_Problem requirements_
Word for word, reproduce every line of the data below.

_Collected data_
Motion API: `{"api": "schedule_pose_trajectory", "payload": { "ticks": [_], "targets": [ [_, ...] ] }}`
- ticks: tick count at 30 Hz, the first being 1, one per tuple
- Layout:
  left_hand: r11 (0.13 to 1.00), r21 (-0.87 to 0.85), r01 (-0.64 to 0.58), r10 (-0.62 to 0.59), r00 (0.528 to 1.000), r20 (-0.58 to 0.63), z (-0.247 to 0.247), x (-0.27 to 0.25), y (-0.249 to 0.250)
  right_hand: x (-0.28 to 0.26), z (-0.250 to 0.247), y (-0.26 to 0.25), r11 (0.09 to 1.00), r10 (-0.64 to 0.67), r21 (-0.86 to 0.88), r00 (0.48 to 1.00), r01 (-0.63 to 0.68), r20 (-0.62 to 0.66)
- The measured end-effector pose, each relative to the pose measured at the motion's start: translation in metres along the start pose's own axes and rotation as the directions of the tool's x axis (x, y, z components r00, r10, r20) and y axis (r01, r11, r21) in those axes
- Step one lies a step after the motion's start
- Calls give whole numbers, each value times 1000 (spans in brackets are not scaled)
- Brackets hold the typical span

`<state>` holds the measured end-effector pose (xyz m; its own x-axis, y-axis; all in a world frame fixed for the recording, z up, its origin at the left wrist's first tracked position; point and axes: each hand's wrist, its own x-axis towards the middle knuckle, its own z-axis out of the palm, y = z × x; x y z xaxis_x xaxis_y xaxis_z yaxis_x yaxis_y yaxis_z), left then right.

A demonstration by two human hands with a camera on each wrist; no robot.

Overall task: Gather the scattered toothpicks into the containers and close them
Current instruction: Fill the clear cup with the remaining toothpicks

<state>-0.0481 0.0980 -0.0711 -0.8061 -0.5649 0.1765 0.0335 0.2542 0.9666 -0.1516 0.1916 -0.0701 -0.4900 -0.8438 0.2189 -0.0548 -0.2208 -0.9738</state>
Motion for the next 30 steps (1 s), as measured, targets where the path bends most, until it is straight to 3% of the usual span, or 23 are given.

_Answer to the exercise_
Motion API: `{"api": "schedule_pose_trajectory", "payload": { "ticks": [_], "targets": [ [_, ...] ] }}`
- ticks: tick count at 30 Hz, the first being 1, one per tuple
- Layout:
  left_hand: r11 (0.13 to 1.00), r21 (-0.87 to 0.85), r01 (-0.64 to 0.58), r10 (-0.62 to 0.59), r00 (0.528 to 1.000), r20 (-0.58 to 0.63), z (-0.247 to 0.247), x (-0.27 to 0.25), y (-0.249 to 0.250)
  right_hand: x (-0.28 to 0.26), z (-0.250 to 0.247), y (-0.26 to 0.25), r11 (0.09 to 1.00), r10 (-0.64 to 0.67), r21 (-0.86 to 0.88), r00 (0.48 to 1.00), r01 (-0.63 to 0.68), r20 (-0.62 to 0.66)
- The measured end-effector pose, each relative to the pose measured at the motion's start: translation in metres along the start pose's own axes and rotation as the directions of the tool's x axis (x, y, z components r00, r10, r20) and y axis (r01, r11, r21) in those axes
- Step one lies a step after the motion's start
- Calls give whole numbers, each value times 1000 (spans in brackets are not scaled)
- Brackets hold the typical span

`<state>` holds the measured end-effector pose (xyz m; its own x-axis, y-axis; all in a world frame fixed for the recording, z up, its origin at the left wrist's first tracked position; point and axes: each hand's wrist, its own x-axis towards the middle knuckle, its own z-axis out of the palm, y = z × x; x y z xaxis_x xaxis_y xaxis_z yaxis_x yaxis_y yaxis_z), left then right.

A demonstration by two human hands with a camera on each wrist; no robot.

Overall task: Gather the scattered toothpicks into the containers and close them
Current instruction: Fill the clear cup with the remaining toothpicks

<state>-0.0481 0.0980 -0.0711 -0.8061 -0.5649 0.1765 0.0335 0.2542 0.9666 -0.1516 0.1916 -0.0701 -0.4900 -0.8438 0.2189 -0.0548 -0.2208 -0.9738</state>
Motion for the next 30 steps (1 s), as measured, targets where the path bends most, until it is straight to 3% of the usual span, or 23 are given.

Work on the answer is now done.